### About this exercise
Reproduce only the lines of the material below that start at the line containing "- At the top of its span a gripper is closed" and stop at the line containing "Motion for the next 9". Keep both end lines.

### The data
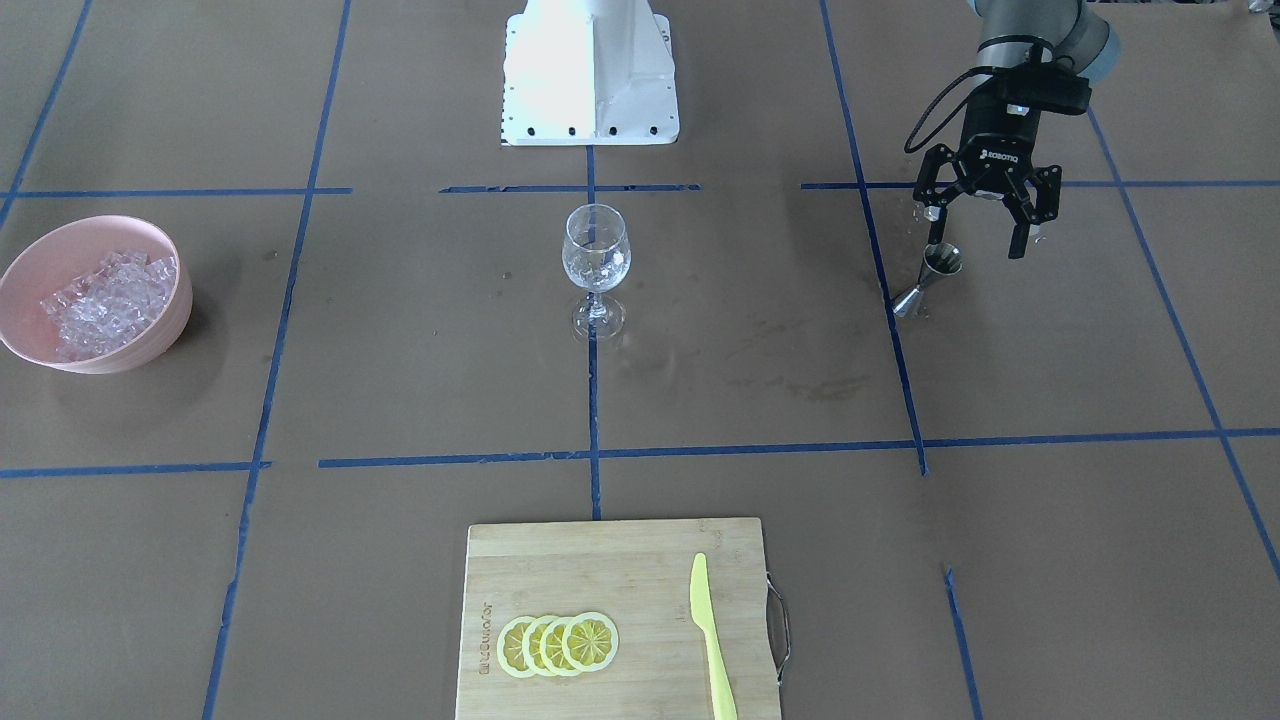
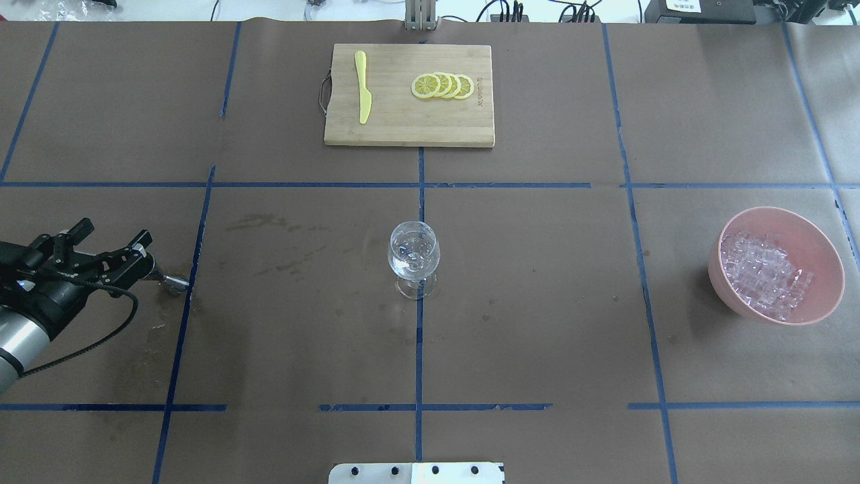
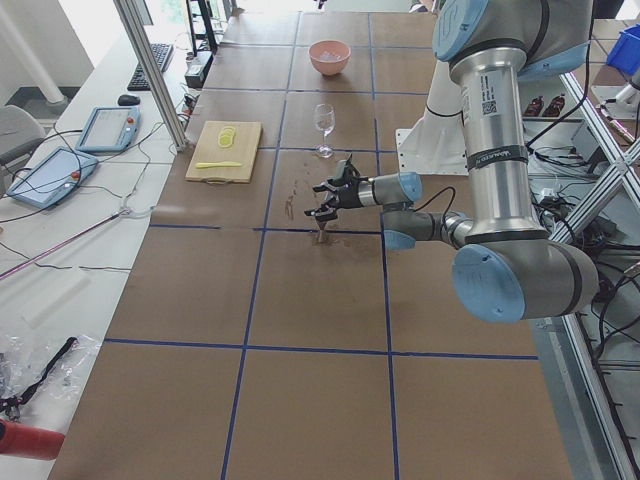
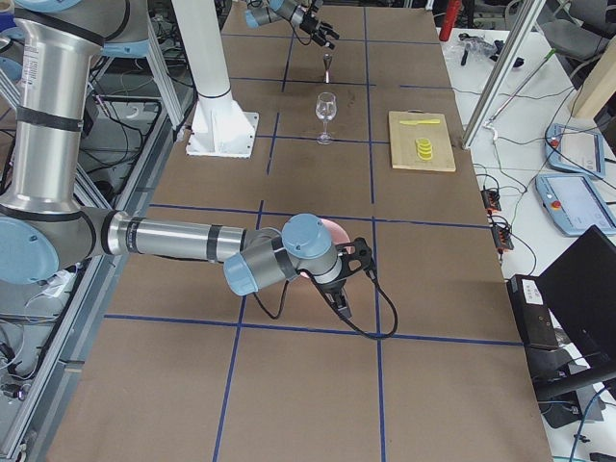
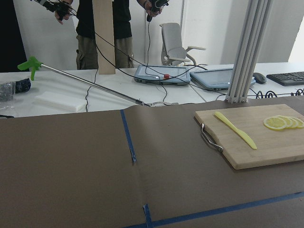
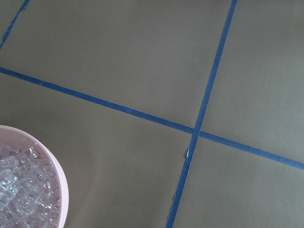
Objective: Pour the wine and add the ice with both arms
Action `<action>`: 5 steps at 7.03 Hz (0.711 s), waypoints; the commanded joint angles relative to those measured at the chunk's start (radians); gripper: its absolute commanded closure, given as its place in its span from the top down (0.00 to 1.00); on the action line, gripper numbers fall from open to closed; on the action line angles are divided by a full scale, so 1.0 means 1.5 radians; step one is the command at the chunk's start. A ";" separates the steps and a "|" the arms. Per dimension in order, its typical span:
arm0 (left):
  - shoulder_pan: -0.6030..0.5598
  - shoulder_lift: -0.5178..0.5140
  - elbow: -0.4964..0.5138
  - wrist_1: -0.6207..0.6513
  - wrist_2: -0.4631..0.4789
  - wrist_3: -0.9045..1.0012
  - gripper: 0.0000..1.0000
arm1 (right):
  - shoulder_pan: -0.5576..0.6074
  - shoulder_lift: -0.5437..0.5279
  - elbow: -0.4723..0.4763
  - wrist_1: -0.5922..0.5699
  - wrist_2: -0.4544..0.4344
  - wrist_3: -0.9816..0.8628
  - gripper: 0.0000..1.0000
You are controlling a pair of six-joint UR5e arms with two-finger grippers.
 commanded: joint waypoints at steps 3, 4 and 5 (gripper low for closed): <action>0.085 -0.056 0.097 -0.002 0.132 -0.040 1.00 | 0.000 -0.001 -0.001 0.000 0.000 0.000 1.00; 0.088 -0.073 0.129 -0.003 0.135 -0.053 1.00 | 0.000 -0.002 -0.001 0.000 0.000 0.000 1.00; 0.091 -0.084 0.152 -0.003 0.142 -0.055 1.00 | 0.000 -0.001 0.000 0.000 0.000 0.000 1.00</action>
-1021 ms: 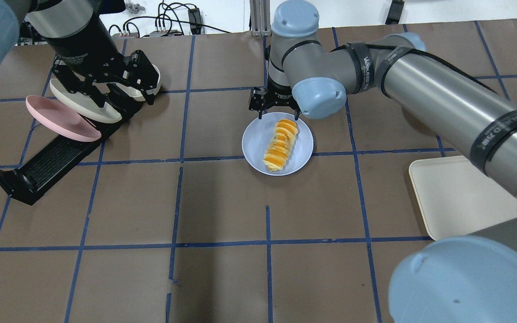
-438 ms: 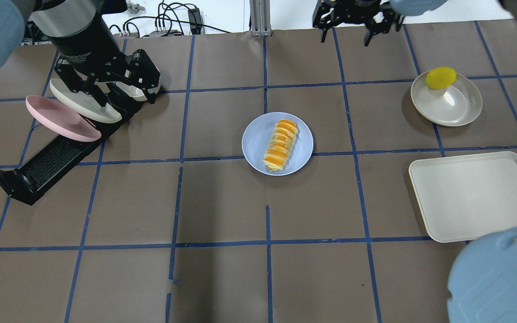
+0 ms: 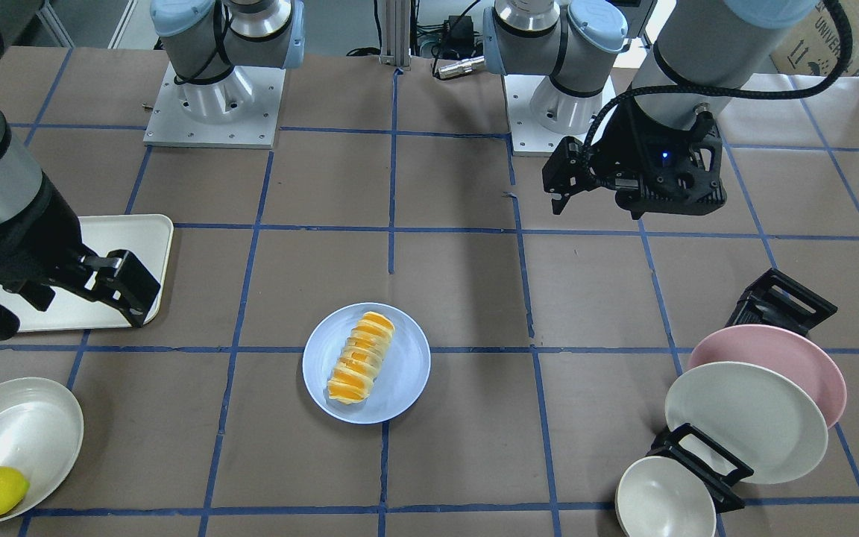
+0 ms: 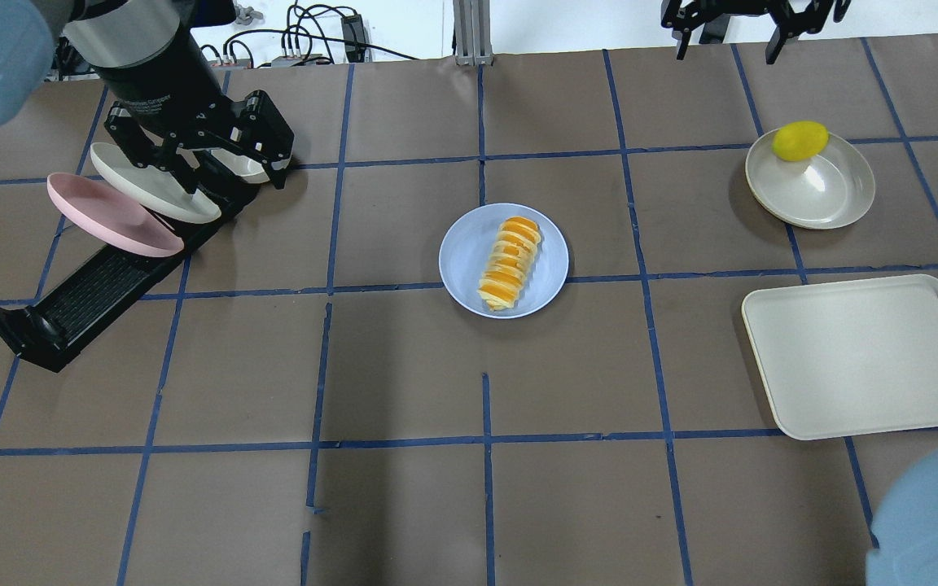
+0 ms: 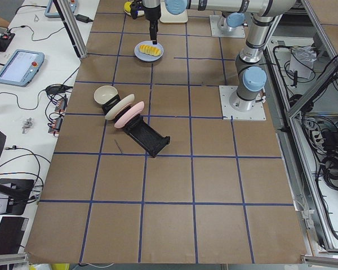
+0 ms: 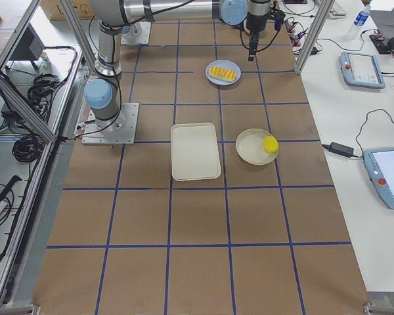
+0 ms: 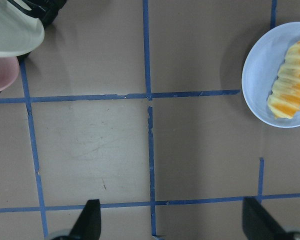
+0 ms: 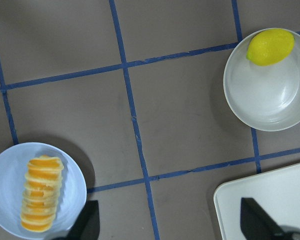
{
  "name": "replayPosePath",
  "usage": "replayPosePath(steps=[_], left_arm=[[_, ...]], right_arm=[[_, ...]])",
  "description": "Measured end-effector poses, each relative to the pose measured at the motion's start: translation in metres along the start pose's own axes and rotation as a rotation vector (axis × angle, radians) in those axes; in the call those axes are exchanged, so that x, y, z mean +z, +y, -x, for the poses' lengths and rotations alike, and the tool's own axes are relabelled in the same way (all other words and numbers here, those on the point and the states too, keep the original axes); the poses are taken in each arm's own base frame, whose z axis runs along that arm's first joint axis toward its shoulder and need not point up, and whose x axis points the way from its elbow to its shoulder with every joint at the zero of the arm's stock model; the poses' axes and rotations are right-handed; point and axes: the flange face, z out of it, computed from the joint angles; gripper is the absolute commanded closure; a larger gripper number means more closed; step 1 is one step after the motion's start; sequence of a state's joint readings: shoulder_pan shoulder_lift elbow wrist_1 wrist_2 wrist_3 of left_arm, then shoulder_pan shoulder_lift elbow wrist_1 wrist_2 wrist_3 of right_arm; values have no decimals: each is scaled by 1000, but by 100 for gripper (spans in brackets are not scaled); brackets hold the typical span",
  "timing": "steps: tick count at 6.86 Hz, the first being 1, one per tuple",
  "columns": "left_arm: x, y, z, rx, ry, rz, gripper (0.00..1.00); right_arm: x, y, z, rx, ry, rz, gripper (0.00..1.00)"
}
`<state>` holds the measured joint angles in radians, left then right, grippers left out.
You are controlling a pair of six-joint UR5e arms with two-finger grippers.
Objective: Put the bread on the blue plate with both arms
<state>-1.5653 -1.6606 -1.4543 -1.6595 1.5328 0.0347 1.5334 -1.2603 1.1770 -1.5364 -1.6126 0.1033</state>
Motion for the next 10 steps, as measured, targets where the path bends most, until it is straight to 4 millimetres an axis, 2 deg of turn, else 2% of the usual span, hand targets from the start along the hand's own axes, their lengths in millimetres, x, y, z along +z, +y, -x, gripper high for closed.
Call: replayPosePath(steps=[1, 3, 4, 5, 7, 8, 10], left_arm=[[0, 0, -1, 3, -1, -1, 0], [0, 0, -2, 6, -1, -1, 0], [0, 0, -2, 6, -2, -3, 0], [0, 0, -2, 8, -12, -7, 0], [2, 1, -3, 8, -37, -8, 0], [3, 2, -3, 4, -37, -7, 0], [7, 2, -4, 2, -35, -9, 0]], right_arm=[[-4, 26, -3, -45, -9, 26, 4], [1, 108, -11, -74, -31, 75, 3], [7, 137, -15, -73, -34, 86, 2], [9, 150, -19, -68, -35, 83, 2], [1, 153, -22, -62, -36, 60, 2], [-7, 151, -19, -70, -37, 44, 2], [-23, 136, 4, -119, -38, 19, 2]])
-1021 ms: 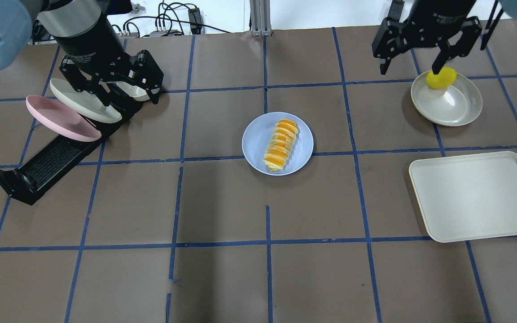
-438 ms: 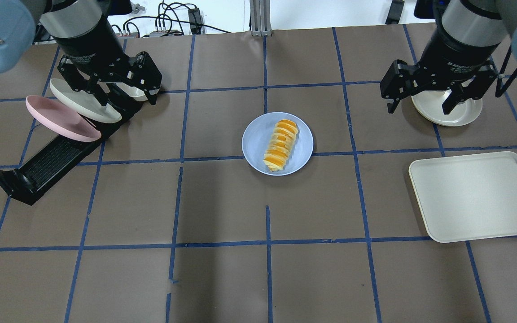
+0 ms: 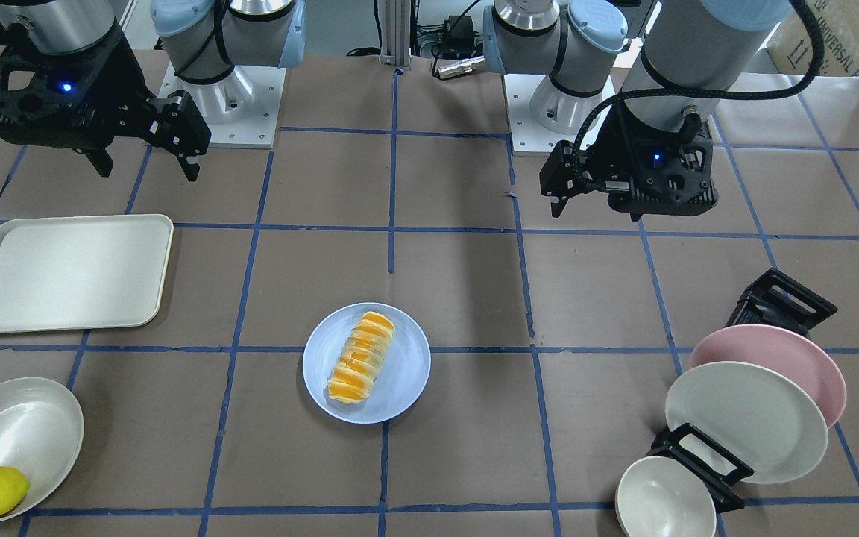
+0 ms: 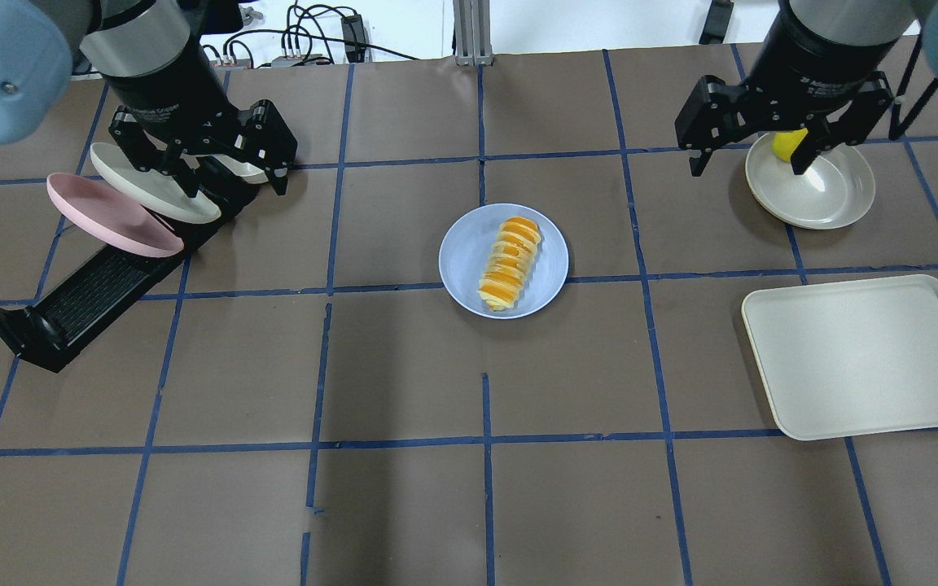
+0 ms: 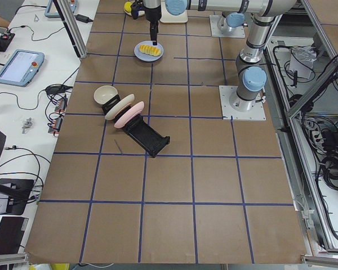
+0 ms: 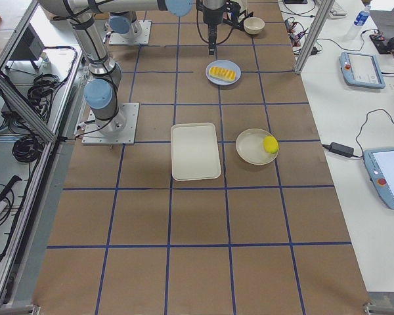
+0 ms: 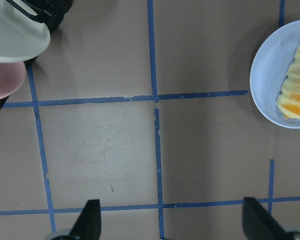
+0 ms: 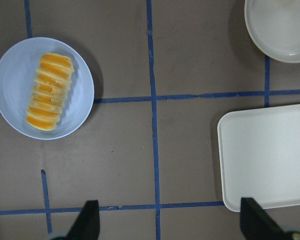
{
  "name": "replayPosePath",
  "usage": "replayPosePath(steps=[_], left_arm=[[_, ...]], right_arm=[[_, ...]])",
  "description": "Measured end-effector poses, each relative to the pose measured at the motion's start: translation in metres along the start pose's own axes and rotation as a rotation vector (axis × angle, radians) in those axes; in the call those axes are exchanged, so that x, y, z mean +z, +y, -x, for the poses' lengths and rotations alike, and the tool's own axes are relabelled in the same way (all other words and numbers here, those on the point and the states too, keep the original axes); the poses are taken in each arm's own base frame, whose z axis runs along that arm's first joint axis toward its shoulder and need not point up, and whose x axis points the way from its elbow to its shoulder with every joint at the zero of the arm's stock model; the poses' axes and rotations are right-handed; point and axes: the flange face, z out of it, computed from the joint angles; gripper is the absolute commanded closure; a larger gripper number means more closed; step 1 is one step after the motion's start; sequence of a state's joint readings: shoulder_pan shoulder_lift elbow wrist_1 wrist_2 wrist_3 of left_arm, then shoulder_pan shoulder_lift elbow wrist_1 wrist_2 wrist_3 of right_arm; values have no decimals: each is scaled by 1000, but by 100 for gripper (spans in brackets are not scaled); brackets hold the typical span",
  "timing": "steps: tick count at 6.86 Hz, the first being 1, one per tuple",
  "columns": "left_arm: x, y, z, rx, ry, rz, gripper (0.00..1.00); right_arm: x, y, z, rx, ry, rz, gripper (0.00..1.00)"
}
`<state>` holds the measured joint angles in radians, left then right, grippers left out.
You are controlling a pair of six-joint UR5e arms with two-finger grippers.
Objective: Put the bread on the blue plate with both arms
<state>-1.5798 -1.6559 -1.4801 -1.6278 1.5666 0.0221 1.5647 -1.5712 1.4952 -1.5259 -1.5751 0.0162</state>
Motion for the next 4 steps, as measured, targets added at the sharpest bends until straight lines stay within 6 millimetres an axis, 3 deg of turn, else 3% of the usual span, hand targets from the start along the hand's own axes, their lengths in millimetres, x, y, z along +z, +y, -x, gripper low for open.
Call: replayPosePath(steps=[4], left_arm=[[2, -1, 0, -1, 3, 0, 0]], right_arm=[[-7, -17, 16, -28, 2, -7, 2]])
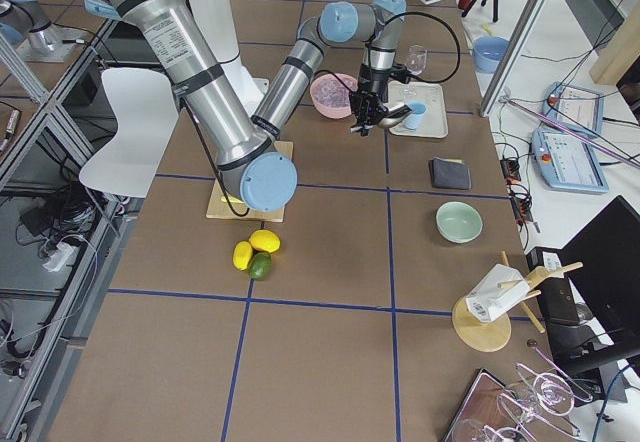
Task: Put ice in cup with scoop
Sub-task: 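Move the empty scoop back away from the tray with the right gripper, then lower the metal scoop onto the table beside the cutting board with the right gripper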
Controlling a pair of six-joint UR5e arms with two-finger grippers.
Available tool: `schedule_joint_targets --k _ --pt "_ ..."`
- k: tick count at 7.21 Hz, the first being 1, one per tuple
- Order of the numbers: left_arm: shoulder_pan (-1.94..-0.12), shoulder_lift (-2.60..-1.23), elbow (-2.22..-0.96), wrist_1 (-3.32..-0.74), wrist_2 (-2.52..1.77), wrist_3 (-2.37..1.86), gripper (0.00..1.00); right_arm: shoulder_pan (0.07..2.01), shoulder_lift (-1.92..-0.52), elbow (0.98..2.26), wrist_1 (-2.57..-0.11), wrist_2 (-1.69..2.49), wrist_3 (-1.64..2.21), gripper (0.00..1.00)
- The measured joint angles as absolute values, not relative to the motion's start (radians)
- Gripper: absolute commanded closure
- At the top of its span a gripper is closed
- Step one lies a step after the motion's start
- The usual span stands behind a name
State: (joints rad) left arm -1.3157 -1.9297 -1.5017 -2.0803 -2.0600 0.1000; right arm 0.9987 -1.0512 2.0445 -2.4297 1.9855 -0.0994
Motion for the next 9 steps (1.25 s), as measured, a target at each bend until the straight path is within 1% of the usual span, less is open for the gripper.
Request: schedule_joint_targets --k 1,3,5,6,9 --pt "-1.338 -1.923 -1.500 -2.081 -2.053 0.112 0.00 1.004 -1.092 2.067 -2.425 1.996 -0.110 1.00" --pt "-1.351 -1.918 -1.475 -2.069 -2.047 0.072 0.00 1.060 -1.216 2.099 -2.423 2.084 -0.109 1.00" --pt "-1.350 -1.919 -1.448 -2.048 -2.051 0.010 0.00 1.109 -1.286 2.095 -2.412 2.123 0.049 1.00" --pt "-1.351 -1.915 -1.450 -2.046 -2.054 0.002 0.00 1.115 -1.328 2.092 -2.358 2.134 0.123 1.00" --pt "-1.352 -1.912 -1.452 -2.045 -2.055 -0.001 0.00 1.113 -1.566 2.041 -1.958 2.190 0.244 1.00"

### Completed exercise
- At the top of its span a gripper is closed
- Step one lies a step after the motion's start
- The usual span stands behind a name
State: (joints rad) left arm -1.3157 -1.9297 -1.5017 -2.0803 -2.0600 0.1000; right arm 0.9987 -1.0512 2.0445 -2.4297 1.9855 -0.0994
Motion for the next 9 steps (1.25 s), as measured, a target at each bend until the straight path is within 1% of the usual span, less is open for the gripper.

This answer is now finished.